コーヒー豆の構成については、「コーヒーブレンドの黄金比を知ろう」で紹介した定番ブレンドを基本にして、少しずつ調整を加えていくと失敗を避けやすくなります。
ブレンドする際の注意点やポイント
コーヒー豆にはたくさんの銘柄があり、焙煎度も様々。細かく考え出すとどうしたらよいかわからずに途方にくれてしまうこともあるでしょう。そのためまずは2、3種類のブレンドから始め、徐々にブレンドする豆の種類を増やしていくのがおすすめです。
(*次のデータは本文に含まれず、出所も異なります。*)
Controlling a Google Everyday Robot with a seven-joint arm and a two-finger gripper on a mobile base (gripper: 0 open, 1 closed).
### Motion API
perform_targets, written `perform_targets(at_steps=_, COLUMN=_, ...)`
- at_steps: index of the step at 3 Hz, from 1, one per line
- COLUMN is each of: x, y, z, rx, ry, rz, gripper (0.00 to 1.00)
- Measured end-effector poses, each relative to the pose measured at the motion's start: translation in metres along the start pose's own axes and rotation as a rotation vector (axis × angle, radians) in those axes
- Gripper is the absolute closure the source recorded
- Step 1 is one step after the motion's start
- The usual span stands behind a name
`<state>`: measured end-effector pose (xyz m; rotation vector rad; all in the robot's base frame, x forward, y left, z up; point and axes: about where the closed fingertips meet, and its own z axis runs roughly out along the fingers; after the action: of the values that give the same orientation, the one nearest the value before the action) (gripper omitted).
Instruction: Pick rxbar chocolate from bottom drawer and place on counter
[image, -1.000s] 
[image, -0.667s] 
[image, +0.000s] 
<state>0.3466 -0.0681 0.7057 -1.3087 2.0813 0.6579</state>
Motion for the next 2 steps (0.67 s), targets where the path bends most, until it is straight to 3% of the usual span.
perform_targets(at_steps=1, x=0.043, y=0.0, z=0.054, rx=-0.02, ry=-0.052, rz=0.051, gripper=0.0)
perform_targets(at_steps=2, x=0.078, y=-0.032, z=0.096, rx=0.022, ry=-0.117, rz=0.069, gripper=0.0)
なお、あまりにもブレンドする豆を増やしすぎると味がボケて特徴のないコーヒーになってしまいます。多くても5種類程度にとどめておきましょう。
また、試したブレンドはきちんと「記録する」のがブレンド成功への近道。ブレンドは試行錯誤の作業です。自分の求める味わいができるまで、粘り強くチャレンジしてみてくださいね。
まとめ|ブレンドコーヒーの可能性は無限!奥深い味わいを楽しもう
ブレンドコーヒーは複数の豆を組み合わせることで、単一の豆にはない複雑でバランスの取れた風味を味わえます。定番の黄金比を参考に、自分だけのオリジナルブレンドに挑戦してみるのも楽しいですよ。
ブレンドの奥深い魅力を知り、ぜひあなたも特別な一杯を見つけてみてください。